Set down every entry exactly as given. Pictures are to be left out.

* * *

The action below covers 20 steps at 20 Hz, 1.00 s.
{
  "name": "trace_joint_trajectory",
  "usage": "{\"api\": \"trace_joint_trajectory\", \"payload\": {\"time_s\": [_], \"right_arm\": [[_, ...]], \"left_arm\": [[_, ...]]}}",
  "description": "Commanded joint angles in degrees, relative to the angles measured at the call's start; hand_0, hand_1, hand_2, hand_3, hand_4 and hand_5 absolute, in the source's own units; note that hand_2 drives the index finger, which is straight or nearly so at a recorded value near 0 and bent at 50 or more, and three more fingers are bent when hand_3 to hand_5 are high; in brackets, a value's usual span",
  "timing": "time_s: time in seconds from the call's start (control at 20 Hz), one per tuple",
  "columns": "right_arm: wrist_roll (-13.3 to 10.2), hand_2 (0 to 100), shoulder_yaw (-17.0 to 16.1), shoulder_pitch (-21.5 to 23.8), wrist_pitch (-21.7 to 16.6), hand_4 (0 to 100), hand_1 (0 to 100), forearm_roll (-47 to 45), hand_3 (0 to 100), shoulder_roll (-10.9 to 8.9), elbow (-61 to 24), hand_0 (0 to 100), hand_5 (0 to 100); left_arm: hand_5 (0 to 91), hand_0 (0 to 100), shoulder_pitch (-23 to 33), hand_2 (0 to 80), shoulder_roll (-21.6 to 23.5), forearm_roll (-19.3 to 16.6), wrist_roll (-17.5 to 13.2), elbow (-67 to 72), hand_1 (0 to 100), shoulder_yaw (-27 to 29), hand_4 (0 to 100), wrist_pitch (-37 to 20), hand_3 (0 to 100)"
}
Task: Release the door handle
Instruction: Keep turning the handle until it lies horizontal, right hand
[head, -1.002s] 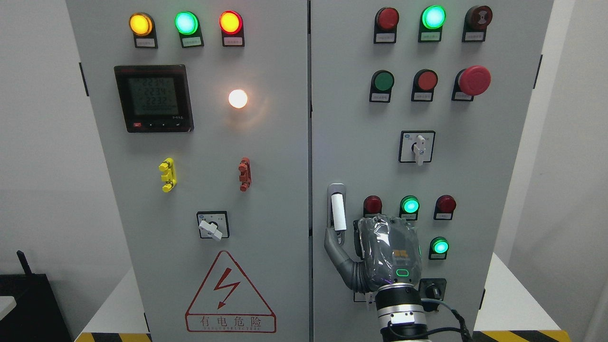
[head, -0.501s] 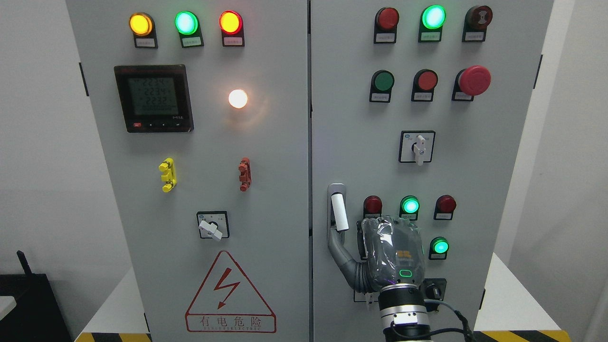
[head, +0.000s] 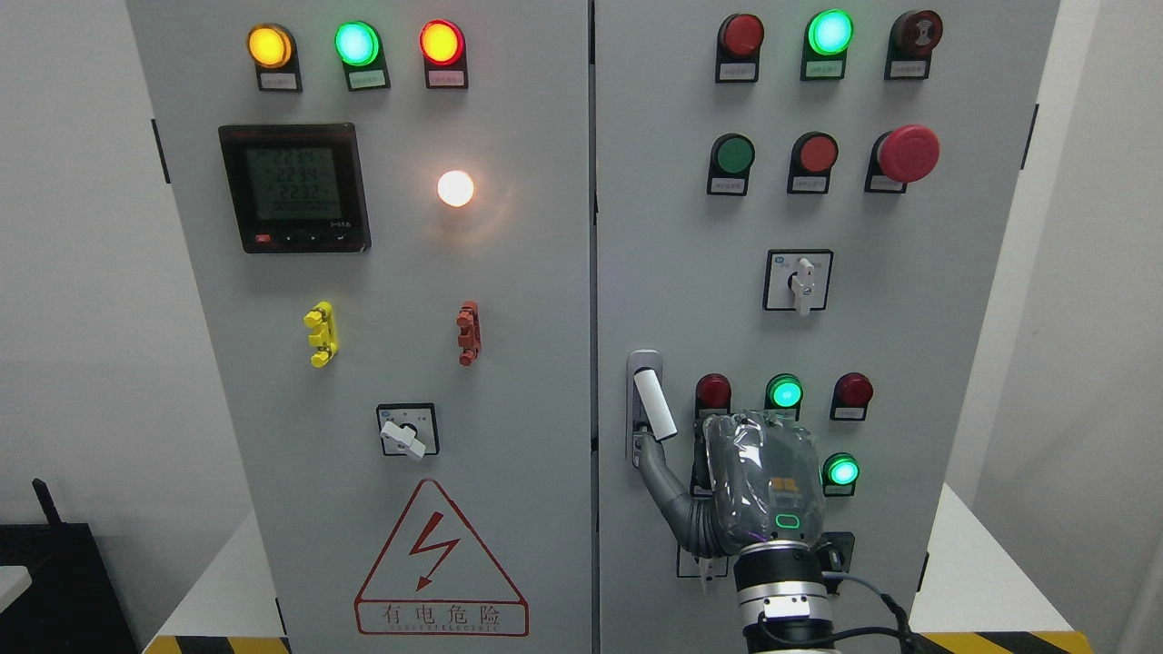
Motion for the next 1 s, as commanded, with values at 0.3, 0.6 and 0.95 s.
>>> {"api": "trace_joint_trajectory", "payload": {"time_s": [0.3, 0.6, 0.95], "right_arm": [[-0.01, 100, -1.74, -0.18, -0.13, 99, 17, -0.05, 100, -0.41, -0.86, 51, 97], [-0.01, 100, -1.83, -0.18, -0.22, 99, 18, -0.05, 100, -0.50, -1.30, 52, 97], [-0.01, 100, -1.91, -0.35, -0.22, 99, 18, -0.05, 100, -0.50, -1.74, 52, 97]], "left_arm": [[0.0, 12, -1.49, 0.0, -0.05, 0.00, 0.01, 0.00, 39, 0.97, 0, 0.05, 0], [0.0, 12, -1.49, 0.0, 0.04, 0.00, 0.01, 0.00, 39, 0.97, 0, 0.05, 0], [0.0, 12, -1.49, 0.0, 0.04, 0.00, 0.01, 0.00, 39, 0.97, 0, 0.05, 0]]}}
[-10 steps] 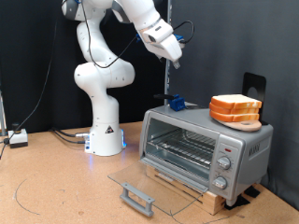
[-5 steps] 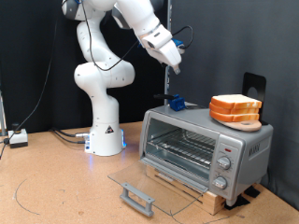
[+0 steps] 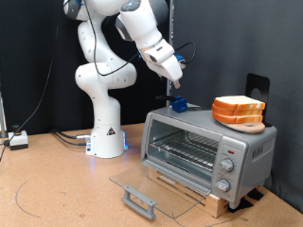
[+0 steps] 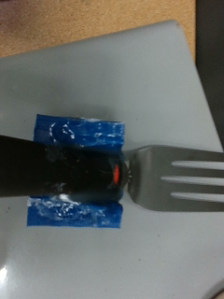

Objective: Make a piece of toast with the oven

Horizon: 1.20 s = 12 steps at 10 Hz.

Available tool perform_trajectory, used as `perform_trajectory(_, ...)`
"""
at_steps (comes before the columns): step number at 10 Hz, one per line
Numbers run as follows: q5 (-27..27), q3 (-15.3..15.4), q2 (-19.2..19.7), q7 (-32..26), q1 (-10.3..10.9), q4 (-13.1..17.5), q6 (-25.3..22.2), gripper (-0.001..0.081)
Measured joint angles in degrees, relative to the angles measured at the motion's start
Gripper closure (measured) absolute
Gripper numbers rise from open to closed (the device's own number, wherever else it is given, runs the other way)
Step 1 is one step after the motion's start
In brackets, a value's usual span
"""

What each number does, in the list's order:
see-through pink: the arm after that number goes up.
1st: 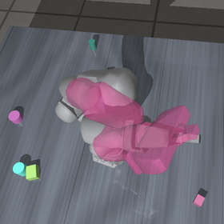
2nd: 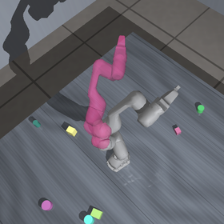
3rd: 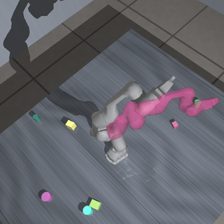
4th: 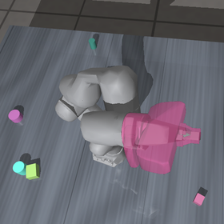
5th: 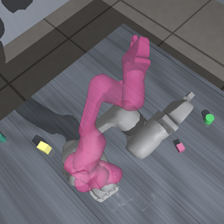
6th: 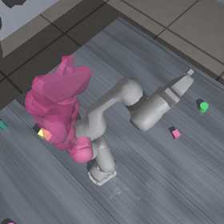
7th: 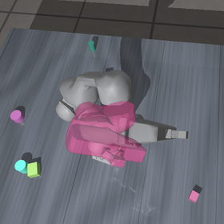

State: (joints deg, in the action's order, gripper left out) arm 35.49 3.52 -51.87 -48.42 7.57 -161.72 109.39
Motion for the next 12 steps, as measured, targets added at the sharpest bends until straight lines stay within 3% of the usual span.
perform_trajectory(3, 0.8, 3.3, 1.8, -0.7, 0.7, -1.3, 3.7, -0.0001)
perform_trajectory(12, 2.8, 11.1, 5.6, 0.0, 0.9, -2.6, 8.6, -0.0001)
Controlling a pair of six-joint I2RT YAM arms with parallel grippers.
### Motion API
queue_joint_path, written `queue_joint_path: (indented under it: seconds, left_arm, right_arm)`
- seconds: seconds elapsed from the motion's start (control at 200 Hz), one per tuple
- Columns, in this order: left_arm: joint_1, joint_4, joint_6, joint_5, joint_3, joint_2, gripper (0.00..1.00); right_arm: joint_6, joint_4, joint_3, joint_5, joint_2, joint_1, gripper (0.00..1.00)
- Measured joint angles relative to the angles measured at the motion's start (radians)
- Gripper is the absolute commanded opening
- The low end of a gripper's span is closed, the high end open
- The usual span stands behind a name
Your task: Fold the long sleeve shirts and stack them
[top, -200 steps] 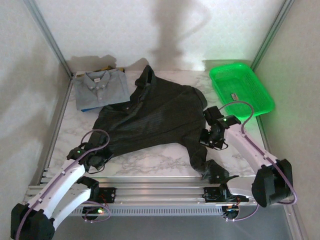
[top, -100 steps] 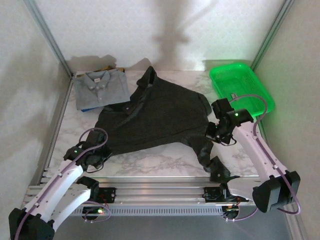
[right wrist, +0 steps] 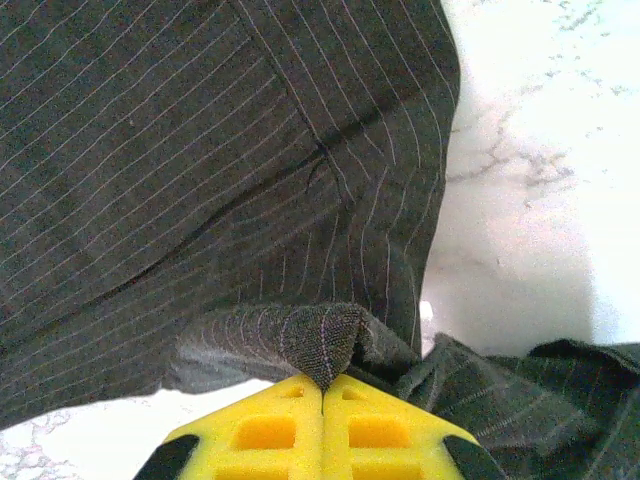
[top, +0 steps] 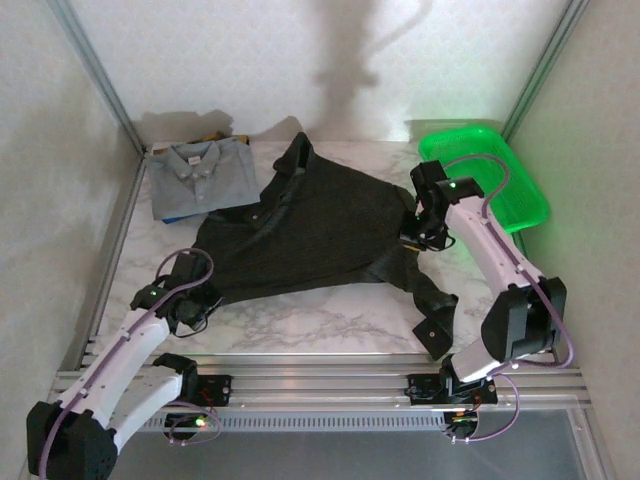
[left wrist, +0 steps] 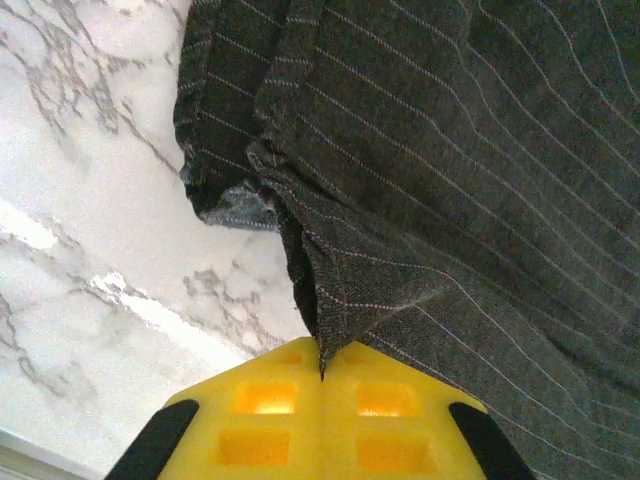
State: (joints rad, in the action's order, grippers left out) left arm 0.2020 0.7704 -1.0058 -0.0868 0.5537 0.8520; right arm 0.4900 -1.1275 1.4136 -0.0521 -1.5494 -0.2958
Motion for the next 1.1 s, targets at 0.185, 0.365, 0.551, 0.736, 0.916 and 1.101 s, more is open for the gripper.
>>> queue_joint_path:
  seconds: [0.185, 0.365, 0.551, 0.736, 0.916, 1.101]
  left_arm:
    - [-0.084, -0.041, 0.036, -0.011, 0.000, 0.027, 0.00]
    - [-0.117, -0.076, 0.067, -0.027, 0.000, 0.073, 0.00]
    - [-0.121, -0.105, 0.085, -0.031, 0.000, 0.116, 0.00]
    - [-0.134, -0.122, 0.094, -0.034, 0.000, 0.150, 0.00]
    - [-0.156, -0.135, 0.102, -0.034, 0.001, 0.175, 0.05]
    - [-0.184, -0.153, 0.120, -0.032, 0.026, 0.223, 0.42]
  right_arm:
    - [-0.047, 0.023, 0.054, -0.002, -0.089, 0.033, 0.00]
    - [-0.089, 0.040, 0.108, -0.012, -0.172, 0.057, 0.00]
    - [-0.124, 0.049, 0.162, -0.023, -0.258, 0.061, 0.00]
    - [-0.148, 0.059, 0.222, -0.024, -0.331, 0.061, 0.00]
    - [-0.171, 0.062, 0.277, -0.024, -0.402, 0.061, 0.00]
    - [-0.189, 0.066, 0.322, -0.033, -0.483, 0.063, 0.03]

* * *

**RESPONSE TO THE EXERCISE:**
The action below covers 20 steps at 20 Hz, 1.00 s.
{
  "name": "trace_joint_trajectory",
  "usage": "{\"api\": \"trace_joint_trajectory\", \"payload\": {\"time_s\": [_], \"right_arm\": [[_, ...]], \"left_arm\": [[_, ...]]}}",
  "description": "Commanded joint angles in degrees, relative to the angles measured at the call's start; hand_0, hand_1, hand_2, hand_3, hand_4 and hand_5 absolute, in the source's own units; note that hand_2 drives the index finger, which is straight or nearly so at a recorded value near 0 and bent at 50 or more, and three more fingers are bent when hand_3 to hand_5 are high; in brackets, a value's usual span",
  "timing": "time_s: time in seconds from the call's start (control at 20 Hz), one per tuple",
  "columns": "right_arm: wrist_roll (-13.3 to 10.2), hand_2 (0 to 100), shoulder_yaw (-17.0 to 16.1), shoulder_pitch (-21.5 to 23.8), wrist_pitch (-21.7 to 16.6), hand_4 (0 to 100), hand_1 (0 to 100), forearm_roll (-47 to 45), hand_3 (0 to 100), shoulder_roll (-10.9 to 8.9), elbow (-61 to 24), hand_0 (0 to 100), hand_5 (0 to 100); left_arm: hand_5 (0 to 91), hand_0 (0 to 100), shoulder_pitch (-23 to 33), hand_2 (0 to 80), shoulder_roll (-21.6 to 23.5), forearm_roll (-19.3 to 16.6), wrist_roll (-17.5 to 13.2), elbow (-67 to 72), hand_1 (0 to 100), shoulder_yaw (-27 to 29), hand_4 (0 to 100), wrist_pitch (-37 to 20), hand_3 (0 to 100)"
}
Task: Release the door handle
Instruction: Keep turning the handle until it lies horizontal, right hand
[head, -1.002s] 
[head, -0.501s] 
[head, +0.000s] 
Motion for the next 1 s, as commanded, with values at 0.3, 0.6 and 0.95 s.
>>> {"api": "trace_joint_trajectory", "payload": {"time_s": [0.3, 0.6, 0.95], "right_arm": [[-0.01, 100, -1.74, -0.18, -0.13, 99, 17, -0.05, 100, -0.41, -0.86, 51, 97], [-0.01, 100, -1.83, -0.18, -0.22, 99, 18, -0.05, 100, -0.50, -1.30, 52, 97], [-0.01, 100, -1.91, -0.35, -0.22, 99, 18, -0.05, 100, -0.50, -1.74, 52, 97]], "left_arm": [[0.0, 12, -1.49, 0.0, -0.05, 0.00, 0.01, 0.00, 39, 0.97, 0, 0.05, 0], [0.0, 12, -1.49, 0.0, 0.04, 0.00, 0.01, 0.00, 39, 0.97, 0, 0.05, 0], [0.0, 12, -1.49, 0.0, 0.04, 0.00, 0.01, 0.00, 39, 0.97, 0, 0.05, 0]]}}
[-10 steps] 
[-5 steps] 
[+0 steps] 
[+0 steps] 

Objective: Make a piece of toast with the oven

Horizon: 1.20 s = 12 steps at 10 Hz.

Available tool perform_trajectory, used as `perform_trajectory(_, ...)`
"""
at_steps (comes before the columns): step number at 10 Hz, one per line
Numbers run as follows: q5 (-27..27), q3 (-15.3..15.4), q2 (-19.2..19.7), q7 (-32..26), q1 (-10.3..10.9), q4 (-13.1..17.5), q6 (-25.3..22.2), gripper (-0.001..0.081)
Measured joint angles in degrees, relative to the angles measured at the motion's start
Gripper closure (measured) absolute
Gripper numbers rise from open to closed (the device's own number, wherever else it is given, runs the other way)
Step 1 is one step after the motion's start
In brackets, a value's usual span
"""

What each number does, in the list's order:
see-through pink: the arm after that number goes up.
1st: 
2nd: 
3rd: 
4th: 
5th: 
6th: 
7th: 

State: (joints deg, in the action's order, gripper left out) arm 35.49 3.52 -51.87 -48.42 7.57 -161.72 109.39
Motion for the next 12 steps, as measured, targets added at the sharpest bends until straight lines stay within 3% of the usual span.
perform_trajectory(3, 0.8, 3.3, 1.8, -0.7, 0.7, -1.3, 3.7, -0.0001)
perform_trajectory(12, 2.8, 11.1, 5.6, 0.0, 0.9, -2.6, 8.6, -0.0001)
Controlling a pair of six-joint I2RT YAM arms with parallel grippers.
### Motion API
queue_joint_path, written `queue_joint_path: (indented under it: seconds, left_arm, right_arm)`
- seconds: seconds elapsed from the motion's start (control at 200 Hz), one per tuple
- Columns, in this order: left_arm: joint_1, joint_4, joint_6, joint_5, joint_3, joint_2, gripper (0.00..1.00); right_arm: joint_6, joint_4, joint_3, joint_5, joint_2, joint_1, gripper (0.00..1.00)
- Measured joint angles relative to the angles measured at the motion's start (radians)
- Gripper is the absolute commanded opening
- The low end of a gripper's span is closed, the high end open
- The usual span stands behind a name
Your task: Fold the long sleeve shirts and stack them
[top, -200 steps] 
[top, -100 steps] 
[right wrist, +0 steps] 
[top, +0 steps] 
[left wrist, +0 steps] 
State: (joints rad, in the action's order, grippers left out) left arm 0.2020 0.7704 -1.0058 -0.0868 0.5537 0.8520; right arm 0.4900 -1.1275 1.4136 -0.0521 -1.5494 -0.2958
Motion for the next 1.1 s, targets at 0.185, 0.365, 0.551, 0.736, 0.916 and 1.101 s, more is open for the gripper.
>>> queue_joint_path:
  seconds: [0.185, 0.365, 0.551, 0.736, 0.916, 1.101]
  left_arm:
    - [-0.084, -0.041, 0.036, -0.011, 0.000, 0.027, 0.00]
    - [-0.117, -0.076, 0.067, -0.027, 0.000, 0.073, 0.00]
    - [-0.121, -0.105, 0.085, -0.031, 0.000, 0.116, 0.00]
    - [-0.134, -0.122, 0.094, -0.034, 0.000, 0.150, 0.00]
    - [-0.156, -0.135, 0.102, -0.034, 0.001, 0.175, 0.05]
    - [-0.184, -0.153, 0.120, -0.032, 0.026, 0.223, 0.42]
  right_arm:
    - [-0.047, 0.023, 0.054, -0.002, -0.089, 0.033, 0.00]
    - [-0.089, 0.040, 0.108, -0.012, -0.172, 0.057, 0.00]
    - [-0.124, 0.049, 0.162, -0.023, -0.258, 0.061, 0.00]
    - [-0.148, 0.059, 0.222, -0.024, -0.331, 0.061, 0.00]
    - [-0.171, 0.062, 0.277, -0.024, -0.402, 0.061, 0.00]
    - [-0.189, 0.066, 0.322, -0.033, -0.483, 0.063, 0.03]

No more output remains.